Set every record down again, exactly and completely.

Collected data
╔══

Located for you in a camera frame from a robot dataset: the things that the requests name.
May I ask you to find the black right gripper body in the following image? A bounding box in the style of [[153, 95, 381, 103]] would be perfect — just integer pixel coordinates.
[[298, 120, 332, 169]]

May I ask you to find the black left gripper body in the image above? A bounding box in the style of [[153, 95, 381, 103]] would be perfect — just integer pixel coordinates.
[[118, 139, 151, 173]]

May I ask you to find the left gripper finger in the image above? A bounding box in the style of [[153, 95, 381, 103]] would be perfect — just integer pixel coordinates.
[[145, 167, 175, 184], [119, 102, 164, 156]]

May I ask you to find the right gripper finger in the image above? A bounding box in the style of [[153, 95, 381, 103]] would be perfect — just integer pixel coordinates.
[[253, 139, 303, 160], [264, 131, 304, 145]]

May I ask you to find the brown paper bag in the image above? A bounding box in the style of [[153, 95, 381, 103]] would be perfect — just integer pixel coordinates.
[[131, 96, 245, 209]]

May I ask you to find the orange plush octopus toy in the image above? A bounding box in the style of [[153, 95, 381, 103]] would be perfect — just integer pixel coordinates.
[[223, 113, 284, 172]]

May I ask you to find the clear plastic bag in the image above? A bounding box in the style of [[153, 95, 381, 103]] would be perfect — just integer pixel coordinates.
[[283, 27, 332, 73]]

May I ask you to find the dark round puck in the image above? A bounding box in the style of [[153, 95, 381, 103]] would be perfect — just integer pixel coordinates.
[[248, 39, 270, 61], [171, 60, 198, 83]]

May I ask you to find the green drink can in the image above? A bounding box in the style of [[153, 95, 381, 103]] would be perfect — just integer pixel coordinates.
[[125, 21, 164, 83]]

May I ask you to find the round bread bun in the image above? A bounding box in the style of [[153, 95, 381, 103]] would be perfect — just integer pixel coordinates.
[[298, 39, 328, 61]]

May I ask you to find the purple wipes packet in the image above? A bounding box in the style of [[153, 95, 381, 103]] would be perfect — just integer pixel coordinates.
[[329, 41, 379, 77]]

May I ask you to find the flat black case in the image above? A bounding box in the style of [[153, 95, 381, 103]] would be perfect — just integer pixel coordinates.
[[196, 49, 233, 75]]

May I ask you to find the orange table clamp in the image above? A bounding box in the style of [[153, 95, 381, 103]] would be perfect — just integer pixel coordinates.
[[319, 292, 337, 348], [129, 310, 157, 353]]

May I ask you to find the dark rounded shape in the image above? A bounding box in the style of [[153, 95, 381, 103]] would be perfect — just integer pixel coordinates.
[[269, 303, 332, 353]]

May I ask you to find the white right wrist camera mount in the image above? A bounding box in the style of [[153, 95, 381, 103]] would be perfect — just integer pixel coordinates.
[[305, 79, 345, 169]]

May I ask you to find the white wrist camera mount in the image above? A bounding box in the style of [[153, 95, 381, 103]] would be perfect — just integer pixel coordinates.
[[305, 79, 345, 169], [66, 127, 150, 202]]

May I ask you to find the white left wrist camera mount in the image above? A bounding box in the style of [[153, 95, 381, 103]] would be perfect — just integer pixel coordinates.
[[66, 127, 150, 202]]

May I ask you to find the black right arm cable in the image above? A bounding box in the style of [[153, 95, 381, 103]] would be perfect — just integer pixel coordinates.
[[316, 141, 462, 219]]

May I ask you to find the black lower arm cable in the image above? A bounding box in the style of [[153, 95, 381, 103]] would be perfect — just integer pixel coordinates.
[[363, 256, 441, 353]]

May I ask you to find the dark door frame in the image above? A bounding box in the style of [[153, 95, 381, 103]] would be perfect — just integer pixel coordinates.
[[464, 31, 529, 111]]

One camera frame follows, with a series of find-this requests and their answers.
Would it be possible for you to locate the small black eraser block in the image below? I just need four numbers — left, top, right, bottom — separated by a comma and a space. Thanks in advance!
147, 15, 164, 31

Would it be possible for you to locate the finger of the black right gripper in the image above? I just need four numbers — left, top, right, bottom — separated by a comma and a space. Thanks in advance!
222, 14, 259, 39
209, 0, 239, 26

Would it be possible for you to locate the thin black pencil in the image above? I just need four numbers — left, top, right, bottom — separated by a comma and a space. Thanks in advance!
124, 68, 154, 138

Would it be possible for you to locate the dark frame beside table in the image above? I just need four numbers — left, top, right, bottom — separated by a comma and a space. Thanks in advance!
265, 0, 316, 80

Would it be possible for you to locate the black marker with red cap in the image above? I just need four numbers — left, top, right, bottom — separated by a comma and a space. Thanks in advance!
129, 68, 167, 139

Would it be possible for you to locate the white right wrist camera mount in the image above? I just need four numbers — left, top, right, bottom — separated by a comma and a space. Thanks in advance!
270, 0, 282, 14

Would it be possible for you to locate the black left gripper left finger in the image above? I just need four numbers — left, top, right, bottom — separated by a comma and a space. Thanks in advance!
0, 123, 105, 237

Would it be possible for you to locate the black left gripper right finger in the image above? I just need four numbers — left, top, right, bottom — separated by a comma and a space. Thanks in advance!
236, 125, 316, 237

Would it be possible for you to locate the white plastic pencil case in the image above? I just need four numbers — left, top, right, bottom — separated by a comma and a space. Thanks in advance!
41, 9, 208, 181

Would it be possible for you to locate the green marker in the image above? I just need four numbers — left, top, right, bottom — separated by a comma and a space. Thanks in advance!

╚══

Exercise result:
Located for you in a camera frame from a robot dataset: the things that the requests name.
May I ask you to find the black right gripper body in the following image? A bounding box in the style of [[153, 95, 381, 103]] would be perfect — just integer pixel coordinates.
[[298, 120, 332, 169]]

May I ask you to find the black left gripper body in the image above? A bounding box in the style of [[153, 95, 381, 103]] would be perfect — just integer pixel coordinates.
[[118, 139, 151, 173]]

May I ask you to find the left gripper finger in the image above? A bounding box in the style of [[153, 95, 381, 103]] would be perfect — just integer pixel coordinates.
[[145, 167, 175, 184], [119, 102, 164, 156]]

May I ask you to find the right gripper finger in the image above? A bounding box in the style of [[153, 95, 381, 103]] would be perfect — just integer pixel coordinates.
[[253, 139, 303, 160], [264, 131, 304, 145]]

May I ask you to find the brown paper bag in the image above? A bounding box in the style of [[153, 95, 381, 103]] would be perfect — just integer pixel coordinates.
[[131, 96, 245, 209]]

May I ask you to find the orange plush octopus toy in the image above? A bounding box in the style of [[153, 95, 381, 103]] would be perfect — just integer pixel coordinates.
[[223, 113, 284, 172]]

May I ask you to find the clear plastic bag in the image above? A bounding box in the style of [[153, 95, 381, 103]] would be perfect — just integer pixel coordinates.
[[283, 27, 332, 73]]

May I ask you to find the dark round puck in the image above? A bounding box in the style of [[153, 95, 381, 103]] would be perfect — just integer pixel coordinates.
[[248, 39, 270, 61], [171, 60, 198, 83]]

May I ask you to find the green drink can in the image above? A bounding box in the style of [[153, 95, 381, 103]] would be perfect — just integer pixel coordinates.
[[125, 21, 164, 83]]

May I ask you to find the round bread bun in the image above? A bounding box in the style of [[153, 95, 381, 103]] would be perfect — just integer pixel coordinates.
[[298, 39, 328, 61]]

May I ask you to find the purple wipes packet in the image above? A bounding box in the style of [[153, 95, 381, 103]] would be perfect — just integer pixel coordinates.
[[329, 41, 379, 77]]

May I ask you to find the flat black case in the image above? A bounding box in the style of [[153, 95, 381, 103]] would be perfect — just integer pixel coordinates.
[[196, 49, 233, 75]]

May I ask you to find the orange table clamp in the image above? A bounding box in the style of [[153, 95, 381, 103]] would be perfect — just integer pixel coordinates.
[[319, 292, 337, 348], [129, 310, 157, 353]]

May I ask you to find the dark rounded shape in the image above? A bounding box in the style of [[153, 95, 381, 103]] would be perfect — just integer pixel coordinates.
[[269, 303, 332, 353]]

May I ask you to find the white right wrist camera mount in the image above? A bounding box in the style of [[153, 95, 381, 103]] would be perfect — just integer pixel coordinates.
[[305, 79, 345, 169]]

May I ask you to find the white wrist camera mount in the image above? A bounding box in the style of [[153, 95, 381, 103]] would be perfect — just integer pixel coordinates.
[[305, 79, 345, 169], [66, 127, 150, 202]]

May I ask you to find the white left wrist camera mount in the image above? A bounding box in the style of [[153, 95, 381, 103]] would be perfect — just integer pixel coordinates.
[[66, 127, 150, 202]]

May I ask you to find the black right arm cable in the image above? A bounding box in the style of [[153, 95, 381, 103]] would be perfect — just integer pixel coordinates.
[[316, 141, 462, 219]]

May I ask you to find the black lower arm cable in the image above? A bounding box in the style of [[153, 95, 381, 103]] would be perfect — just integer pixel coordinates.
[[363, 256, 441, 353]]

May I ask you to find the dark door frame in the image above? A bounding box in the style of [[153, 95, 381, 103]] would be perfect — just integer pixel coordinates.
[[464, 31, 529, 111]]

One camera frame follows, with a series of find-this requests and their answers.
Would it be possible for you to locate the small black eraser block in the image below? I just need four numbers — left, top, right, bottom — separated by a comma and a space. Thanks in advance!
147, 15, 164, 31

Would it be possible for you to locate the finger of the black right gripper in the image above? I just need four numbers — left, top, right, bottom — separated by a comma and a space. Thanks in advance!
222, 14, 259, 39
209, 0, 239, 26

Would it be possible for you to locate the thin black pencil in the image above? I just need four numbers — left, top, right, bottom — separated by a comma and a space. Thanks in advance!
124, 68, 154, 138

Would it be possible for you to locate the dark frame beside table in the image above? I just need four numbers — left, top, right, bottom — separated by a comma and a space. Thanks in advance!
265, 0, 316, 80

Would it be possible for you to locate the black marker with red cap in the image above? I just need four numbers — left, top, right, bottom — separated by a comma and a space. Thanks in advance!
129, 68, 167, 139

Would it be possible for you to locate the white right wrist camera mount in the image above? I just need four numbers — left, top, right, bottom — separated by a comma and a space. Thanks in advance!
270, 0, 282, 14

Would it be possible for you to locate the black left gripper left finger in the image above? I just need four numbers — left, top, right, bottom — separated by a comma and a space. Thanks in advance!
0, 123, 105, 237

Would it be possible for you to locate the black left gripper right finger in the image above? I just need four numbers — left, top, right, bottom — separated by a comma and a space. Thanks in advance!
236, 125, 316, 237

Would it be possible for you to locate the white plastic pencil case in the image above? I just need four numbers — left, top, right, bottom — separated by a comma and a space. Thanks in advance!
41, 9, 208, 181

Would it be possible for you to locate the green marker in the image above? I just need four numbers — left, top, right, bottom — separated by a comma and a space. Thanks in advance!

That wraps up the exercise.